▸ Exercise directions
Retype, word for word, every line from the one holding "(246, 121): 125" through the one holding "Measurements taken on" in the entries below, both included, and only those lines.

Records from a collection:
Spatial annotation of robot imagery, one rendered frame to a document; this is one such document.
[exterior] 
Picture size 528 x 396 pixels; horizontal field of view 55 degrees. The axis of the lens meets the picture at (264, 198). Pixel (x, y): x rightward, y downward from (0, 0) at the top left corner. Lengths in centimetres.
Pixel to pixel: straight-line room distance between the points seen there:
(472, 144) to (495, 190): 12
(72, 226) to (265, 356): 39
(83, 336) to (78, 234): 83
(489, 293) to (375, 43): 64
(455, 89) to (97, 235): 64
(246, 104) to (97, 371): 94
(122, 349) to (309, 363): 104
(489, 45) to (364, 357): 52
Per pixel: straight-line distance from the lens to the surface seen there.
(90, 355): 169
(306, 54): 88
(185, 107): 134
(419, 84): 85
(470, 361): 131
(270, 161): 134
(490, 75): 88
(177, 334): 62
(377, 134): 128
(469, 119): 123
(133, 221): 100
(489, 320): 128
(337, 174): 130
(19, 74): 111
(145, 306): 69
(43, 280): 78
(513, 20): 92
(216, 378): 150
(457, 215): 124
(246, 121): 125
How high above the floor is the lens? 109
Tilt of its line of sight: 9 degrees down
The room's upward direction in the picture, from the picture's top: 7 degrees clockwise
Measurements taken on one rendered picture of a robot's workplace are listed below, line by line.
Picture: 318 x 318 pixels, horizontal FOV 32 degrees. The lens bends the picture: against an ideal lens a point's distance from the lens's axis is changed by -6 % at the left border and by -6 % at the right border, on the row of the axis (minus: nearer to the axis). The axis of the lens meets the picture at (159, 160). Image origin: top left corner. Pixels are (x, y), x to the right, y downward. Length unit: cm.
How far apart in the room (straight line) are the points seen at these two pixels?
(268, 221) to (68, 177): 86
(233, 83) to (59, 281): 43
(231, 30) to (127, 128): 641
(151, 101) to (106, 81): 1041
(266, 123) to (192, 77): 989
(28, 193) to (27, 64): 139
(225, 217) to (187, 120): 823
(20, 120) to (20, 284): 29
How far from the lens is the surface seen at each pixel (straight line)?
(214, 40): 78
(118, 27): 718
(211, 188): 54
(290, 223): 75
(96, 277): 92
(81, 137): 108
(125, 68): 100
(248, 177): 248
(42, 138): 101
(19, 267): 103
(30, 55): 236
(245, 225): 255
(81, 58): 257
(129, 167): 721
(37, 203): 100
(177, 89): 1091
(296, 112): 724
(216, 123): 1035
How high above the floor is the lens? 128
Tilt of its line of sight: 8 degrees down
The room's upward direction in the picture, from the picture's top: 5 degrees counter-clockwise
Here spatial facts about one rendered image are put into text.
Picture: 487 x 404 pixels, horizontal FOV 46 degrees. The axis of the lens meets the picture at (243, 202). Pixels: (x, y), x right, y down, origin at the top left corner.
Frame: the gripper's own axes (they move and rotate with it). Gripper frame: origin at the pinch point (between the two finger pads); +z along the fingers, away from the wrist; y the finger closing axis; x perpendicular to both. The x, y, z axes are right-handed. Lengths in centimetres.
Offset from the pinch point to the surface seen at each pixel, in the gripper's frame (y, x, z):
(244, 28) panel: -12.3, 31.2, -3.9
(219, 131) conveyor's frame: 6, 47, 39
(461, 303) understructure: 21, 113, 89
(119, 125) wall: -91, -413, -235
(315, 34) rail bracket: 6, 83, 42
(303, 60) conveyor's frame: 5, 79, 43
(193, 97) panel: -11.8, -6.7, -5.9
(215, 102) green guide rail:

▸ Written answer
(246, 121): 125
How high above the floor is the lens? 109
Tilt of its line of sight: 9 degrees down
The room's upward direction in the picture, from the picture's top: 7 degrees clockwise
Measurements taken on one rendered picture of a robot's workplace are listed below, line by line.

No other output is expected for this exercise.